-------- DATA RECORDS
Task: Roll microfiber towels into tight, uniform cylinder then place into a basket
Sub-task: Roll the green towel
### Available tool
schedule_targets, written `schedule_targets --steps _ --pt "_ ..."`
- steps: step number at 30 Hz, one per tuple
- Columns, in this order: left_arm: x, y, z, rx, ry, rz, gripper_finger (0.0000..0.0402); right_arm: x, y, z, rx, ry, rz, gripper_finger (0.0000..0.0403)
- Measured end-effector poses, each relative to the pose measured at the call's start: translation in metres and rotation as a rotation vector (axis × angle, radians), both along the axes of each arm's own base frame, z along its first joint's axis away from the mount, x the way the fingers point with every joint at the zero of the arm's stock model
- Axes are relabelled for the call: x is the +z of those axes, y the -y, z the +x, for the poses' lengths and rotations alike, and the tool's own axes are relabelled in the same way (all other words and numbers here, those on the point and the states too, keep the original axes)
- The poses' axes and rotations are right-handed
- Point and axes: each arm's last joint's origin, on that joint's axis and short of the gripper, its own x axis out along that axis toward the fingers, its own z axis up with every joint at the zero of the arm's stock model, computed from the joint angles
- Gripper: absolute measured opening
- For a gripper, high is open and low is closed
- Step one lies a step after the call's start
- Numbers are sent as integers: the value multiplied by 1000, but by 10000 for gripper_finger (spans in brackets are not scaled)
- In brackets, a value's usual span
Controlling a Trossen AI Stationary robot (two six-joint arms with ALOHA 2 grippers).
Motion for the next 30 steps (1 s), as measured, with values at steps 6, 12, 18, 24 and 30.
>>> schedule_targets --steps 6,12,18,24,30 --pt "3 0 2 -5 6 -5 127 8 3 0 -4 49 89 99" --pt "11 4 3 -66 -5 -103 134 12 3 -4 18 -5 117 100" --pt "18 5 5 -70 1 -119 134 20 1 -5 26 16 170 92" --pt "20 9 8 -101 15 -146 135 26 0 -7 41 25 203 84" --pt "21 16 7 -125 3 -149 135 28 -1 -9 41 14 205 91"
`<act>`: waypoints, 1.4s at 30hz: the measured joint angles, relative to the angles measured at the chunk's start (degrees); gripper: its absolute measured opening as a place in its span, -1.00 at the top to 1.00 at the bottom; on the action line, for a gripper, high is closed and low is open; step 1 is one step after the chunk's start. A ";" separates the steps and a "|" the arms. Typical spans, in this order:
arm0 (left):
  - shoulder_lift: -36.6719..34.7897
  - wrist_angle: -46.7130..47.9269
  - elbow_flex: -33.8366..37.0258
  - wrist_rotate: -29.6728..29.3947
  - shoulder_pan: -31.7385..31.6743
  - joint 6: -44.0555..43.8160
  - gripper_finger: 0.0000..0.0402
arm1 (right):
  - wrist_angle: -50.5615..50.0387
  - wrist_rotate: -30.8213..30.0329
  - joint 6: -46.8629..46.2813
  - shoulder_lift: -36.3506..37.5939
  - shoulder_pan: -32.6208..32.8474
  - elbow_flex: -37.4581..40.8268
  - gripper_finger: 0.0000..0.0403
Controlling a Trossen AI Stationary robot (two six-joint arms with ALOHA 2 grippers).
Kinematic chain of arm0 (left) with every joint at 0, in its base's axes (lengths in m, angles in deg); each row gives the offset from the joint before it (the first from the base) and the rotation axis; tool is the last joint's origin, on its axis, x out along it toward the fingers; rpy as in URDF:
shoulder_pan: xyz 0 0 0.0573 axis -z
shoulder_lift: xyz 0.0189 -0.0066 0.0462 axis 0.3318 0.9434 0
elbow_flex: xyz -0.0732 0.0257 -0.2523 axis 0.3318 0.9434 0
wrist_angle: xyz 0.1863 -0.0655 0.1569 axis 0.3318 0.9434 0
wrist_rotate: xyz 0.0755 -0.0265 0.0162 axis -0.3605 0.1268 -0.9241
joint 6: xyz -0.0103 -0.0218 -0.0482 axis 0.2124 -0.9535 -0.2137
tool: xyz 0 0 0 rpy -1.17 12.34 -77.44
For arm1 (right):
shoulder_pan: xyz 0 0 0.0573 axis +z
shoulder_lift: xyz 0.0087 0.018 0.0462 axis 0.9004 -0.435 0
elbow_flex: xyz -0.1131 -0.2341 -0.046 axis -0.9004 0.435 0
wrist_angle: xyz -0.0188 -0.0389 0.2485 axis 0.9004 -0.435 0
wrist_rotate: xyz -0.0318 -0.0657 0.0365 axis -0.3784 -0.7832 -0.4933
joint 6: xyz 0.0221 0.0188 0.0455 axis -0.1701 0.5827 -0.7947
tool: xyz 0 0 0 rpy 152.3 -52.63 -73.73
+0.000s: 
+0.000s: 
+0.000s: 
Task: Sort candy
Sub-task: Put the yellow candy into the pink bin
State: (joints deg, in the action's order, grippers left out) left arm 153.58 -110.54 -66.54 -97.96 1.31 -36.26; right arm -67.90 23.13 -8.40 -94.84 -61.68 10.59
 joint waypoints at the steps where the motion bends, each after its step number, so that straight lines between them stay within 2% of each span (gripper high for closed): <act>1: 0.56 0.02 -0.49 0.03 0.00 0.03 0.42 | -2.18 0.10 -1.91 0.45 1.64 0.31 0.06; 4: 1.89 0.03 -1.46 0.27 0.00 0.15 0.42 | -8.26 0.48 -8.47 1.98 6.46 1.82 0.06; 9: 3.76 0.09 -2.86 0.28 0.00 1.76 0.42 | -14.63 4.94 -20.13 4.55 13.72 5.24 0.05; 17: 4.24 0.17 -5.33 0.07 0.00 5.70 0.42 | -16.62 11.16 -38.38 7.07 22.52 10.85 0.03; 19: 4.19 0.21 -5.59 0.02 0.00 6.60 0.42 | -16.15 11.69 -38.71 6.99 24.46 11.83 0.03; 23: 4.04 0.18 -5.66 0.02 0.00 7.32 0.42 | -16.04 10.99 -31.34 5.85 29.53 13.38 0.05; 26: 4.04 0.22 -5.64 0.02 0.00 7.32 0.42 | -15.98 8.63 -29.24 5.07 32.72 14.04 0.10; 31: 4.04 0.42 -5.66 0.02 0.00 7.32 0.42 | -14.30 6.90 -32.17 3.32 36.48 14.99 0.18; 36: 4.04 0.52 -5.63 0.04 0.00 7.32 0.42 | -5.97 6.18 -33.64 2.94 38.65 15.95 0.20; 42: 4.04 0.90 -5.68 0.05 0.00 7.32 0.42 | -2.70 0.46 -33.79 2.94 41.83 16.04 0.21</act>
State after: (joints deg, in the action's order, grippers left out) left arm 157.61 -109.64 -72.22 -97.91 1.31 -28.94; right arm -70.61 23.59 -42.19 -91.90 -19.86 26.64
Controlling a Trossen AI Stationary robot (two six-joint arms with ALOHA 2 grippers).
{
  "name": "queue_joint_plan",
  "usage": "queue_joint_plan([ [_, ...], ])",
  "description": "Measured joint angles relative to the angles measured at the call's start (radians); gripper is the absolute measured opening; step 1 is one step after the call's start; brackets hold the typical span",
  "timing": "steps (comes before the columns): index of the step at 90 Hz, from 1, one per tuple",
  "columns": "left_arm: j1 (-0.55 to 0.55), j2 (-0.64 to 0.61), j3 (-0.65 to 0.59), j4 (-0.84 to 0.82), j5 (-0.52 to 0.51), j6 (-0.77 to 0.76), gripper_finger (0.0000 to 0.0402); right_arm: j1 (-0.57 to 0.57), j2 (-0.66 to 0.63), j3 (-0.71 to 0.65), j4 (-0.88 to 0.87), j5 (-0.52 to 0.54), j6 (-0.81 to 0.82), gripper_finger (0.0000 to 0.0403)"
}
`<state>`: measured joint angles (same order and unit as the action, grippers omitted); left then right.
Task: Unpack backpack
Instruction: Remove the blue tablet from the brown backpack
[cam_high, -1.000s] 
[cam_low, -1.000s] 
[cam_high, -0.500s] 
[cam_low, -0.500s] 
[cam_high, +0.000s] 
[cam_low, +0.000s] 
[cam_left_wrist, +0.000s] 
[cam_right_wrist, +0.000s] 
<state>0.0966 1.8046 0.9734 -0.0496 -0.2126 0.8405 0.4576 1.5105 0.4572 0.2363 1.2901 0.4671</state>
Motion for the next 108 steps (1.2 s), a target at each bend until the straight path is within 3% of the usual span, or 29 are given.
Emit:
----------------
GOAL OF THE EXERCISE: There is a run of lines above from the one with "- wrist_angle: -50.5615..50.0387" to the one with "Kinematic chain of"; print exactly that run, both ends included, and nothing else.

FINISHED EXERCISE:
  - wrist_angle: -50.5615..50.0387
  - wrist_rotate: -30.8213..30.0329
  - joint 6: -46.8629..46.2813
  - shoulder_lift: -36.3506..37.5939
  - shoulder_pan: -32.6208..32.8474
  - elbow_flex: -37.4581..40.8268
  - gripper_finger: 0.0000..0.0403
Controlling a Trossen AI Stationary robot (two six-joint arms with ALOHA 2 grippers).
Kinematic chain of arm0 (left) with every joint at 0, in its base's axes (lengths in m, angles in deg); each row gives the offset from the joint before it (the first from the base) and the rotation axis; tool is the last joint's origin, on its axis, x out along it toward the fingers; rpy as in URDF:

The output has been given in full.